Interpretation of Out-of-Line Results

So far the large aspects of the diagram have been examined. The individual points can now be considered and in particular those points most distant from the intersection of the median lines. Almost always one or more points are so far out of the picture that it is better not to compress the scale in order to show them. Such points should be ignored in locating the median lines. (See Fig. 1.) The more distant points tend to fall into one or the other of two categories. Either the point is far out and remote from both axes or far out and

fairly close to one or the other axis. In the latter case, the result is fairly good on one material and very bad on the other. Examples of such points are found in Figures 2 and 3. Often the explanation is simple-a mistake in typing, or calculation, or some simple blunder that sometimes can be corrected by going back to the records. If the same laboratory shows up in such a manner on succeeding pairs of materials, this implies carelessness on the part of the laboratory. The laboratory can do good work but often does not. Occasionally a laboratory has difficulty with one material and not with the other but this is not likely to occur with similar materials.

Points in the upper right or lower left quadrants that are far removed from the intersection of the median lines and that are not near either axis reflect a tendency to get either high results on both materials or low results on both materials. There are examples in all the figures. The more consistent a laboratory is in its work the more likely its point will lie in the proximity of the 45 degree line. A point far out along this line suggests the possibility that the laboratory concerned has introduced some modification into the test procedure. A laboratory finding itself in this situation should check carefully the prescribed procedure for performing the test and endeavor to locate the cause of the large bias.

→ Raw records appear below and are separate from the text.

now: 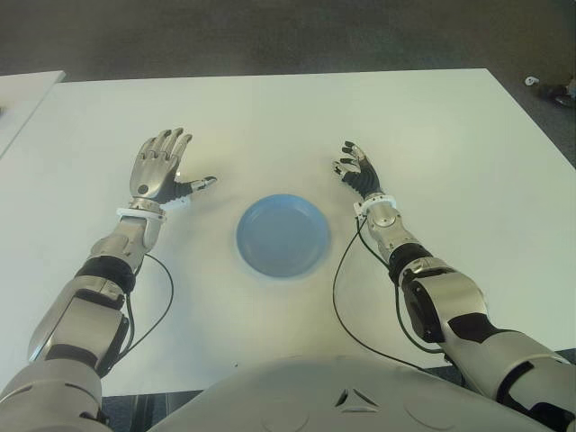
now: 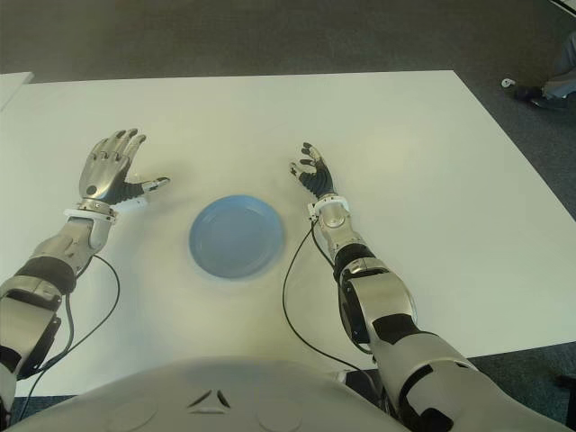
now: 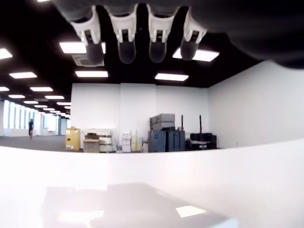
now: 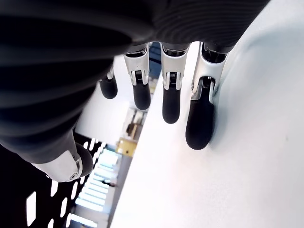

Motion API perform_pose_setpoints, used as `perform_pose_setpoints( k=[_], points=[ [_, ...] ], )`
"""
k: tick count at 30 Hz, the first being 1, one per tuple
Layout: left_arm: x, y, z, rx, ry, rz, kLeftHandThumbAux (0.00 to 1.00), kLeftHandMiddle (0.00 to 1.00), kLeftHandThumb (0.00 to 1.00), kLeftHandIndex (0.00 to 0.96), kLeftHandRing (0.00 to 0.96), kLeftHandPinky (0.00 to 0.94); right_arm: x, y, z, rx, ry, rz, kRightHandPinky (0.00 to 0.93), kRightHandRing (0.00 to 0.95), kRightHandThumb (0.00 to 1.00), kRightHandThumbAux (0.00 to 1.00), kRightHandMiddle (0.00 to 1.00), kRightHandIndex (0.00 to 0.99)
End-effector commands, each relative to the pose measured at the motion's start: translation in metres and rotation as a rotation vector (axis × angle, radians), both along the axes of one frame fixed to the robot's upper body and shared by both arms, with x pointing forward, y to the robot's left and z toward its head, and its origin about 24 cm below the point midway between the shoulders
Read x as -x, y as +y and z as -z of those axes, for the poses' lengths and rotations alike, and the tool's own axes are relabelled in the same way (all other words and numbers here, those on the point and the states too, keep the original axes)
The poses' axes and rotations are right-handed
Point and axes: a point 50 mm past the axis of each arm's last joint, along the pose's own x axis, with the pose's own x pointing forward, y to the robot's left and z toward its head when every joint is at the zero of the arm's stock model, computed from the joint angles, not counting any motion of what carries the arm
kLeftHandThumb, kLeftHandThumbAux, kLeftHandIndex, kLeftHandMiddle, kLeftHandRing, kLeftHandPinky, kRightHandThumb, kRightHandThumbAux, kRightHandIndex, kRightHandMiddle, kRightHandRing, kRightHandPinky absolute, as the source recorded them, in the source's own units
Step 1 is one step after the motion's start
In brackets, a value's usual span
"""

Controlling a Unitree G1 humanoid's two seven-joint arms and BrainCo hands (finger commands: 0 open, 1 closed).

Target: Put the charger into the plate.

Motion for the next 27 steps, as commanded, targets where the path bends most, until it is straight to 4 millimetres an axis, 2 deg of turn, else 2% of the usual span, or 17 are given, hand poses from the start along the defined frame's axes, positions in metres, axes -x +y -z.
perform_pose_setpoints(
  k=[1, 15, 27],
  points=[
    [0.001, 0.005, 0.004, -0.048, 0.039, 0.001, 0.074, 0.0, 0.312, 0.0, 0.0, 0.0, 0.039, -0.004, 0.051, 0.036, 0.251, -0.001, 0.255, 0.204, 0.279, 0.608, 0.149, 0.0],
    [0.009, 0.019, 0.014, -0.094, 0.165, -0.028, 0.067, 0.0, 0.301, 0.0, 0.0, 0.0, 0.039, -0.004, 0.051, 0.035, 0.253, -0.006, 0.247, 0.208, 0.271, 0.616, 0.154, 0.0],
    [0.019, 0.031, 0.009, -0.089, 0.238, -0.004, 0.099, 0.0, 0.286, 0.0, 0.0, 0.0, 0.039, -0.004, 0.05, 0.046, 0.242, -0.014, 0.267, 0.222, 0.263, 0.619, 0.166, 0.005]
  ],
)
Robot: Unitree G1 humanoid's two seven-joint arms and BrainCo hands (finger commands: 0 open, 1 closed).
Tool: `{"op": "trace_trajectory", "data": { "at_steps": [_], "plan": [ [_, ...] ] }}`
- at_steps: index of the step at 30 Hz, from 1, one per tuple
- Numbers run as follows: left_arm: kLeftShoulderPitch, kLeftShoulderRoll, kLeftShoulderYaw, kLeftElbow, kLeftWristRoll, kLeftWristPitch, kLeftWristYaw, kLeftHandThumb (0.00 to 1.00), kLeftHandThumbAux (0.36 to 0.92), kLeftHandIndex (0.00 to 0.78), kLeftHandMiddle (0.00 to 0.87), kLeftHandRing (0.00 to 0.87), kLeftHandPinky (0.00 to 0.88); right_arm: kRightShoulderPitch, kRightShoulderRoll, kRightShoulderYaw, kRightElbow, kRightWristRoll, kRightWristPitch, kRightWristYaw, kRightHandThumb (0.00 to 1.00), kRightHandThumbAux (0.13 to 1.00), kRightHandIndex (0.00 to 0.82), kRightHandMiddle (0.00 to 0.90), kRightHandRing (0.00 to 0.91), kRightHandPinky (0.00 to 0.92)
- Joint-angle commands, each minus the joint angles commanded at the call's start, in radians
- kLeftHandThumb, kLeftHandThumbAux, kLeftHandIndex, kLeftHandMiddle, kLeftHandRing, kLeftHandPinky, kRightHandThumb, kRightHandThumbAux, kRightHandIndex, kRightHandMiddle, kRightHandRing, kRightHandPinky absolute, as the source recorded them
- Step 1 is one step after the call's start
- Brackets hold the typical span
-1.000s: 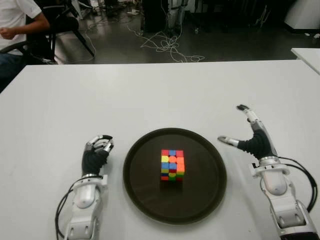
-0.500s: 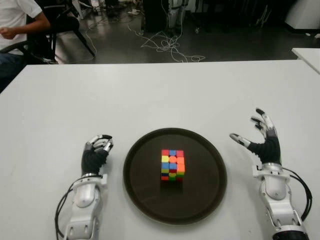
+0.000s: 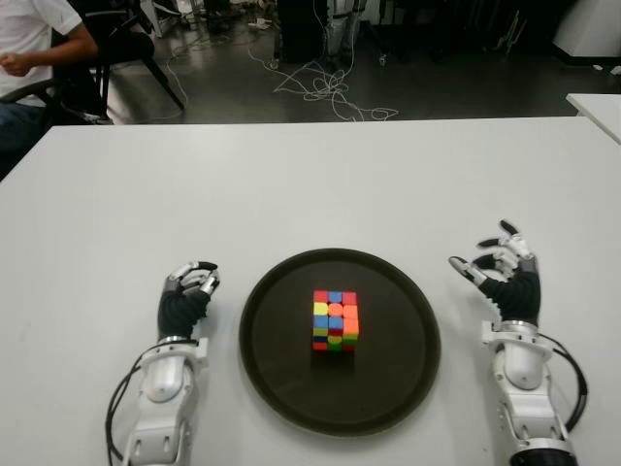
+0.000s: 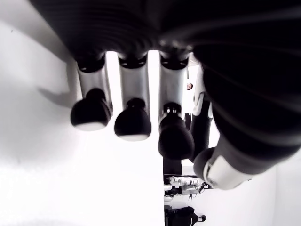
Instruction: Pick up the Rubik's Cube and put it in the plate
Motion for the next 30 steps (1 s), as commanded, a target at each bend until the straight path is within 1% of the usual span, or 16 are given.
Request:
{"op": "trace_trajectory", "data": {
  "at_steps": [2, 3, 4, 8, 11, 15, 19, 26, 30],
  "plan": [
    [0.001, 0.004, -0.002, -0.003, 0.004, 0.005, 0.001, 0.712, 0.704, 0.444, 0.823, 0.826, 0.816, 0.0, 0.008, -0.004, 0.002, 0.011, 0.008, 0.002, 0.016, 0.842, 0.642, 0.721, 0.703, 0.639],
    [0.002, 0.005, -0.002, -0.005, 0.006, 0.008, 0.002, 0.712, 0.704, 0.444, 0.823, 0.825, 0.816, 0.001, 0.015, -0.007, 0.0, 0.02, 0.017, 0.002, 0.013, 0.847, 0.651, 0.73, 0.709, 0.644],
    [0.002, 0.005, -0.002, -0.006, 0.006, 0.009, 0.003, 0.711, 0.704, 0.444, 0.824, 0.827, 0.819, 0.002, 0.02, -0.009, -0.002, 0.025, 0.023, 0.002, 0.008, 0.857, 0.674, 0.754, 0.731, 0.676],
    [0.004, 0.003, -0.001, -0.007, 0.007, 0.006, 0.006, 0.711, 0.704, 0.444, 0.825, 0.83, 0.821, 0.008, 0.036, -0.016, -0.008, 0.05, 0.055, 0.01, 0.001, 0.872, 0.723, 0.798, 0.779, 0.757],
    [0.003, 0.003, -0.002, -0.007, 0.006, 0.003, 0.004, 0.711, 0.704, 0.444, 0.824, 0.828, 0.817, 0.013, 0.045, -0.02, -0.016, 0.066, 0.089, 0.021, 0.0, 0.875, 0.741, 0.816, 0.806, 0.795],
    [0.003, 0.004, -0.001, -0.007, 0.007, 0.003, 0.005, 0.711, 0.704, 0.444, 0.824, 0.827, 0.82, 0.019, 0.051, -0.022, -0.029, 0.077, 0.133, 0.029, 0.012, 0.874, 0.756, 0.829, 0.827, 0.82],
    [0.001, 0.006, -0.001, -0.003, 0.01, 0.005, 0.008, 0.711, 0.704, 0.444, 0.827, 0.831, 0.824, 0.021, 0.055, -0.025, -0.033, 0.084, 0.16, 0.038, 0.068, 0.868, 0.773, 0.841, 0.845, 0.847],
    [0.0, 0.003, 0.0, -0.008, 0.005, 0.009, 0.008, 0.711, 0.704, 0.444, 0.83, 0.833, 0.83, 0.016, 0.057, -0.033, -0.033, 0.102, 0.195, 0.05, 0.154, 0.874, 0.781, 0.851, 0.854, 0.852],
    [0.001, 0.001, 0.001, -0.01, 0.0, 0.01, 0.006, 0.712, 0.703, 0.444, 0.834, 0.838, 0.838, 0.015, 0.058, -0.034, -0.036, 0.107, 0.2, 0.053, 0.18, 0.878, 0.783, 0.852, 0.854, 0.853]
  ]
}}
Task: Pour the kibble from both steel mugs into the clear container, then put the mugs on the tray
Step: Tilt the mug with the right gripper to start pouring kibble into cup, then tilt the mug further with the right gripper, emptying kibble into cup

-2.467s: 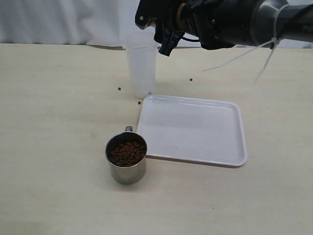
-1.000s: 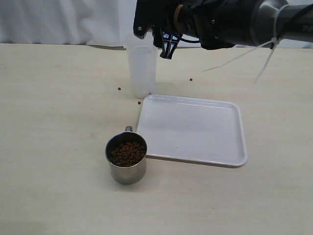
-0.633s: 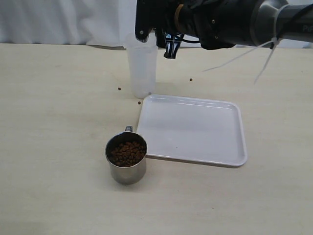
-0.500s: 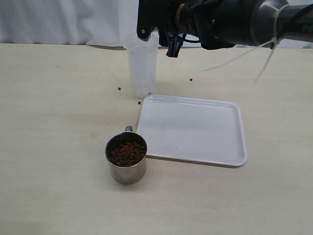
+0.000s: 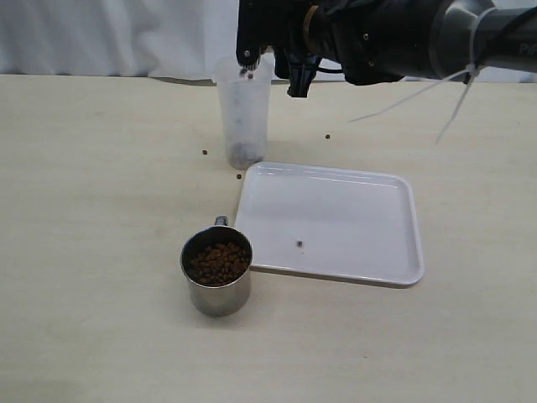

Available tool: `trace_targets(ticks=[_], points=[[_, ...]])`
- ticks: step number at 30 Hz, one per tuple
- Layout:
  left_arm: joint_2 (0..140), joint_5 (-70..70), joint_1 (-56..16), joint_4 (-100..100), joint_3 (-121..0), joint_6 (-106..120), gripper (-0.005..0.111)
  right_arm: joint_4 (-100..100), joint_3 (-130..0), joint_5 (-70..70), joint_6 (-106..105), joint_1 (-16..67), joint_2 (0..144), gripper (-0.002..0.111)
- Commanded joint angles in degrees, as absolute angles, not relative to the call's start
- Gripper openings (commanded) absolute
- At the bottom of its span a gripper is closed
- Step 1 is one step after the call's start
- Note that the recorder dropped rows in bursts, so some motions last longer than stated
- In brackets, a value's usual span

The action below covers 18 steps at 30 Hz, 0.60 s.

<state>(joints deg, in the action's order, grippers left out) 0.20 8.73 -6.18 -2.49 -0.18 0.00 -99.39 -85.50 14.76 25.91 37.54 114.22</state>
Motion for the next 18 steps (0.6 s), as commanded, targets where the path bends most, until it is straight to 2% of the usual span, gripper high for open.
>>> trace_targets(ticks=[1, 18], points=[[0.00, 8.13, -6.74, -2.48, 0.00, 0.00, 0.000, -99.95, -86.64, 15.05, 25.58, 37.51, 113.29, 0.005], [0.00, 8.13, -6.74, -2.48, 0.00, 0.00, 0.000, -99.95, -89.27, 15.24, 22.46, 37.51, 115.11, 0.005]])
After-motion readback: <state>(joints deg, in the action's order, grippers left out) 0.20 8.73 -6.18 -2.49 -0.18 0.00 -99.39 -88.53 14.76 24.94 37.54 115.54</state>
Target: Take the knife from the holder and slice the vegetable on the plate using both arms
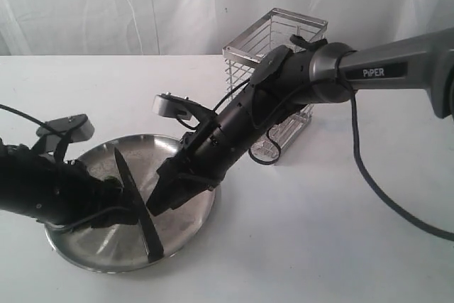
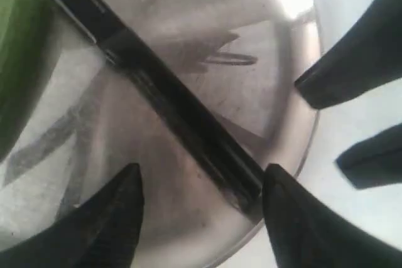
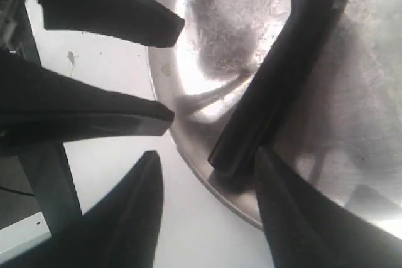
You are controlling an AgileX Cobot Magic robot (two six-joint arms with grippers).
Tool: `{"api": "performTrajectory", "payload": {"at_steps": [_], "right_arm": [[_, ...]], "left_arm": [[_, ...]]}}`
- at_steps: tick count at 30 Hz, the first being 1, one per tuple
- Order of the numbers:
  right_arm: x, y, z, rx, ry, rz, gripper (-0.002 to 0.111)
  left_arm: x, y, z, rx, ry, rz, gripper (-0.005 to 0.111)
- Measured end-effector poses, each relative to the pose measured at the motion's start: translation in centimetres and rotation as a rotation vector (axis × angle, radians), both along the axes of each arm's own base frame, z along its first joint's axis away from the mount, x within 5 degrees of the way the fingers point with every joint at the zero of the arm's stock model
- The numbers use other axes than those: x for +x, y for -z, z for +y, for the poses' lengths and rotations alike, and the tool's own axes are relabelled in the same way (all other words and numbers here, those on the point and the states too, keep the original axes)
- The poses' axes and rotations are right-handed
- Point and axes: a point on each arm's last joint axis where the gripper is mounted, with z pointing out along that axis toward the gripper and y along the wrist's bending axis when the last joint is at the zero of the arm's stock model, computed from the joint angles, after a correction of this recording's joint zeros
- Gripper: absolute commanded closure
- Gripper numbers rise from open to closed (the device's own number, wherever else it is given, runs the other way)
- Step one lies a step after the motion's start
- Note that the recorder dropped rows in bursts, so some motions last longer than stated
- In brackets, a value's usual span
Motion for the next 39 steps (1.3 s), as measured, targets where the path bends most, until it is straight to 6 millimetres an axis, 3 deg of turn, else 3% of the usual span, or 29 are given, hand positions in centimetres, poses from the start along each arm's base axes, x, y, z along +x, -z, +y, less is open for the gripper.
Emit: {"api": "performTrajectory", "payload": {"at_steps": [11, 19, 28, 34, 39], "right_arm": [[0.4, 2.4, 0.0, 0.018, 0.008, 0.077, 0.064], [0.7, 2.8, 0.3, 0.007, 0.04, 0.034, 0.054], [-1.2, 3.6, 2.2, -0.137, -0.035, -0.028, 0.054], [-1.5, 2.7, 3.9, -0.16, -0.03, -0.07, 0.054], [-1.3, 2.3, 4.9, -0.195, 0.007, -0.134, 0.054]], "left_arm": [[0.3, 1.0, 0.0, -0.009, -0.05, 0.036, 0.051], [0.2, -2.1, 0.1, -0.023, -0.033, -0.092, 0.051], [-0.8, -4.6, 0.4, -0.026, -0.008, -0.202, 0.052], [-1.4, -5.7, 1.3, -0.035, -0.004, -0.224, 0.052], [-1.9, -5.5, 2.3, -0.021, -0.014, -0.211, 0.052]]}}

All of the above interpretation can be made while keeping anonymous the identity of the plotted points. When circulating a report of the interlaboratory test it might be helpful to circle in red the point belonging to the laboratory in the copy going to that laboratory. That would save the laboratory from consulting its files to locate itself and would display prominently just where the laboratory stood in reference to the whole group. This vivid picturing of a laboratory's position should stimulate the laboratory to some self examination that could hardly avoid having beneficial results.

Estimating the Precision of the Test Procedure

The above discussion does not exhaust the information to be gleaned from this graphical representation. Assuming that the two materials are similar in type and nearly equal in magnitude for the property the dispersion among the results reported for A should be about the same as the dispersion of the B results. In that event the 45 degree line through the intersection of the medians makes possible an estimate of the precision of the data. Often an interlaboratory test undertakes to differentiate among the laboratories in respect to precision. Not only does this require large numbers of measurements from each laboratory but differences in precision usually turn out to be unimportant in comparison with bias errors and careless errors. No violence at this stage seems to be done by assuming about the same precision for all the laboratories.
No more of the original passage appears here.